_Your instructions_: Note each line of the listing that contains the string "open", and copy it.

_Exercise materials_:
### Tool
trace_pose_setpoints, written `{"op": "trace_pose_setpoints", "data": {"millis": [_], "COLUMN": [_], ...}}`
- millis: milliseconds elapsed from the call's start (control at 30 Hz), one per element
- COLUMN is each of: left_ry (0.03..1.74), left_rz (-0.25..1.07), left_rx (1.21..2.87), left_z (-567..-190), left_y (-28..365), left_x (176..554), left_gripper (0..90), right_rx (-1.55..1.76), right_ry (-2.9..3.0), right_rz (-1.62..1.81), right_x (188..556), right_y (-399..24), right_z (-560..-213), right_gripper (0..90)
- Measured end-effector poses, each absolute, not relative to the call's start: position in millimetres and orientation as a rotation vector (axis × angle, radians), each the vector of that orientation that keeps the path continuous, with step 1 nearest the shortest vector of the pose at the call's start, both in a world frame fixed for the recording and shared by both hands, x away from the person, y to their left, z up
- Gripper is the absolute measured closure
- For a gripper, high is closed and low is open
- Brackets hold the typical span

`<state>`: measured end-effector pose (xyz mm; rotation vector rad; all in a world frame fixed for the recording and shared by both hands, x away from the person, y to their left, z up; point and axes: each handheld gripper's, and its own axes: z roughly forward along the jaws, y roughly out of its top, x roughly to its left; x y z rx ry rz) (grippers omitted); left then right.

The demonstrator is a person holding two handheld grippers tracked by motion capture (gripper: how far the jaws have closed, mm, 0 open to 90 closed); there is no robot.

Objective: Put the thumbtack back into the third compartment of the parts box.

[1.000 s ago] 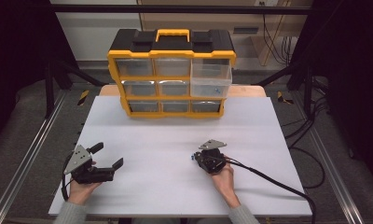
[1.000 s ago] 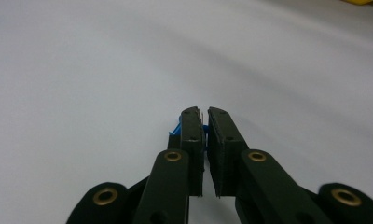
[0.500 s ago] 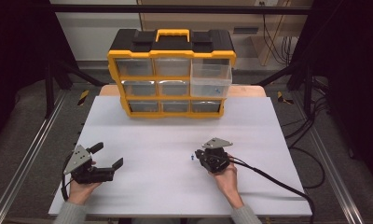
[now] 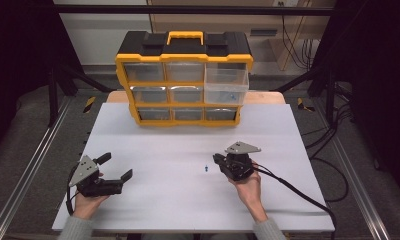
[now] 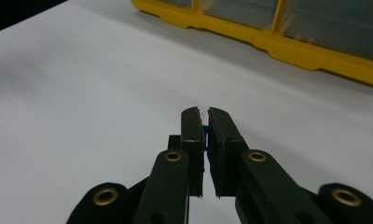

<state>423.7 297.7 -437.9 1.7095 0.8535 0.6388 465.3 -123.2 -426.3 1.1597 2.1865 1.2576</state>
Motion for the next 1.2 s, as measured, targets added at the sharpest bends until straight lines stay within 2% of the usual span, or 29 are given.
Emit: {"op": "trace_pose_setpoints", "data": {"millis": [467, 1200], "left_ry": [0.853, 0.855], "left_rz": [0.638, 0.637], "left_rx": [1.715, 1.712], "left_z": [-438, -438], "left_y": [297, 298], "left_x": [424, 424], "left_gripper": [1.2, 1.2], "right_rx": [1.141, 1.077], "right_ry": [2.104, 2.019], "right_rz": [1.307, 1.348], "right_x": [467, 467], "right_y": [-149, -161], "right_z": [-385, -325], "right_gripper": [85.6, 85.6]}}
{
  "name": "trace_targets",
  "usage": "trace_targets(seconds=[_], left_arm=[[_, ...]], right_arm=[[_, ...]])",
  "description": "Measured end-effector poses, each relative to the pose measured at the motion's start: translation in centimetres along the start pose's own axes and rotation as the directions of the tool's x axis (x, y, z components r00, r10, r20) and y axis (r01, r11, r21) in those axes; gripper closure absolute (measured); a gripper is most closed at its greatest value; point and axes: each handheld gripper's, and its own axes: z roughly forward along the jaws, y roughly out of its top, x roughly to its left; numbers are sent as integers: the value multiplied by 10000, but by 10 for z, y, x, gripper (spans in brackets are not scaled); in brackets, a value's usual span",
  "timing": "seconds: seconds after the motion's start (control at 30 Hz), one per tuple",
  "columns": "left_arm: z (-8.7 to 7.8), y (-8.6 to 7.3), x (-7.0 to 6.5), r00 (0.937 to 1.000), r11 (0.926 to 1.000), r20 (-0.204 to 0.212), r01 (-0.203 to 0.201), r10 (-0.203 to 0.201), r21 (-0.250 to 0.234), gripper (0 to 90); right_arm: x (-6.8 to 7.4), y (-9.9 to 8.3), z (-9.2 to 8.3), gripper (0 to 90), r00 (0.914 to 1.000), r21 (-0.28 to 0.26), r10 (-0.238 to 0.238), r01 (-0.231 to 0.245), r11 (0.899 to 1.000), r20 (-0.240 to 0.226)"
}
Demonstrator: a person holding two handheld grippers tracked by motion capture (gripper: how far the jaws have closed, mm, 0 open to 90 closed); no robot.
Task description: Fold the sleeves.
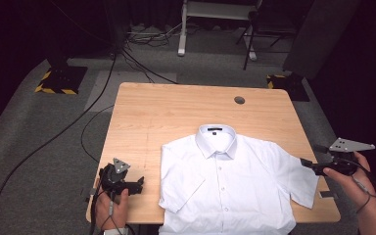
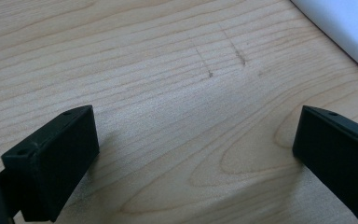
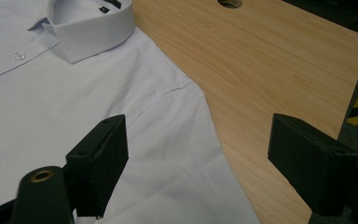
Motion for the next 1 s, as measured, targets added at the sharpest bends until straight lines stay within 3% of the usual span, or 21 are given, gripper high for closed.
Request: trace_targets(seconds=[0.03, 0.27, 0.67, 1.0], left_arm=[[0, 0, 0, 10000, 10000, 1, -3, 3, 3, 3], [0, 0, 0, 10000, 10000, 2, -3, 3, 2, 3], [0, 0, 0, 10000, 10000, -1, 17, -17, -5, 3], [0, 0, 0, 10000, 10000, 4, 8, -8, -13, 3]], right_arm=[[-8, 1, -1, 199, 10000, -171, -30, 31, 9998, 79], [-18, -2, 1, 199, 9995, -348, 128, -118, 9993, 297], [-33, -24, 10, 199, 9953, -57, 856, -854, 9963, 443], [-41, -42, 21, 210, 9919, 188, 1111, -1124, 9935, 611]])
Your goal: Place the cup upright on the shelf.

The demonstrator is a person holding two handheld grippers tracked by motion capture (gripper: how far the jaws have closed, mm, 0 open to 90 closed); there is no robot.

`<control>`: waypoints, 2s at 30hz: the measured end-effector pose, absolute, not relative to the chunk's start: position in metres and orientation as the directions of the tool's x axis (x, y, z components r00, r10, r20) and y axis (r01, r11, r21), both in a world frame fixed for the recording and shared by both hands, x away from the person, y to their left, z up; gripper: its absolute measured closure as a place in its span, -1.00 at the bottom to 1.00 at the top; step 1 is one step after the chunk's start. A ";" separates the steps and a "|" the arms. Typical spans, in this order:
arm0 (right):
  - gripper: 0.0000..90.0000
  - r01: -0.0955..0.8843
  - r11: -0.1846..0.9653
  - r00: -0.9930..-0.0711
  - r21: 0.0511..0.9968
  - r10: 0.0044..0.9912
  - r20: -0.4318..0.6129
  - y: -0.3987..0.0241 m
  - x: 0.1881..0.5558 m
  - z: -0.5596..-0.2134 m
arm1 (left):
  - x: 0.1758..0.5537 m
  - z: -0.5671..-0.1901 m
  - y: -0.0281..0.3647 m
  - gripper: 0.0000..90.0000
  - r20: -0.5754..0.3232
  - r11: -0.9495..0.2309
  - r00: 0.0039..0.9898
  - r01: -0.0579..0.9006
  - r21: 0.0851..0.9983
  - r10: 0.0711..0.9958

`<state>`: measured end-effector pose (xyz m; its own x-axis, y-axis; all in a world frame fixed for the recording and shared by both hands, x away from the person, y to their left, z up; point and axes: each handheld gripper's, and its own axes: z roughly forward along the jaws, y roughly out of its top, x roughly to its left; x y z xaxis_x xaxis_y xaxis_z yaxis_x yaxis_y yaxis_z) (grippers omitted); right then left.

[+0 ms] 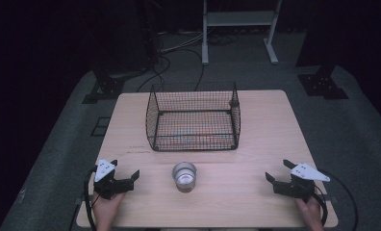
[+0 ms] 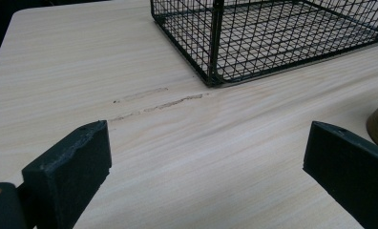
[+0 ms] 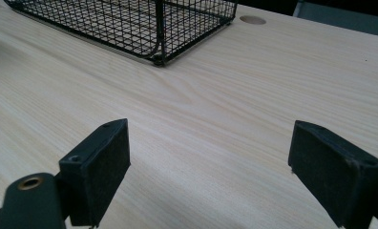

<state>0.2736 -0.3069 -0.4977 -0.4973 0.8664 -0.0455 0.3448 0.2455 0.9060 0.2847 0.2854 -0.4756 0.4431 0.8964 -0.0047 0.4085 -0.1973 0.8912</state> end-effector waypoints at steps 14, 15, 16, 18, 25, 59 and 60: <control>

_Solution for this exercise_:
- For a gripper, high is closed and low is open
The demonstrator is a person holding two handheld grippers tracked by motion capture (gripper: how far the jaws have closed, mm, 0 open to 90 closed); there is no robot.
Demonstrator: a person holding two handheld grippers tracked by motion capture (gripper: how far the jaws have closed, mm, 0 open to 90 closed); no robot.
The demonstrator is a person holding two handheld grippers tracked by motion capture (gripper: how far the jaws have closed, mm, 0 open to 90 closed); there is no robot.

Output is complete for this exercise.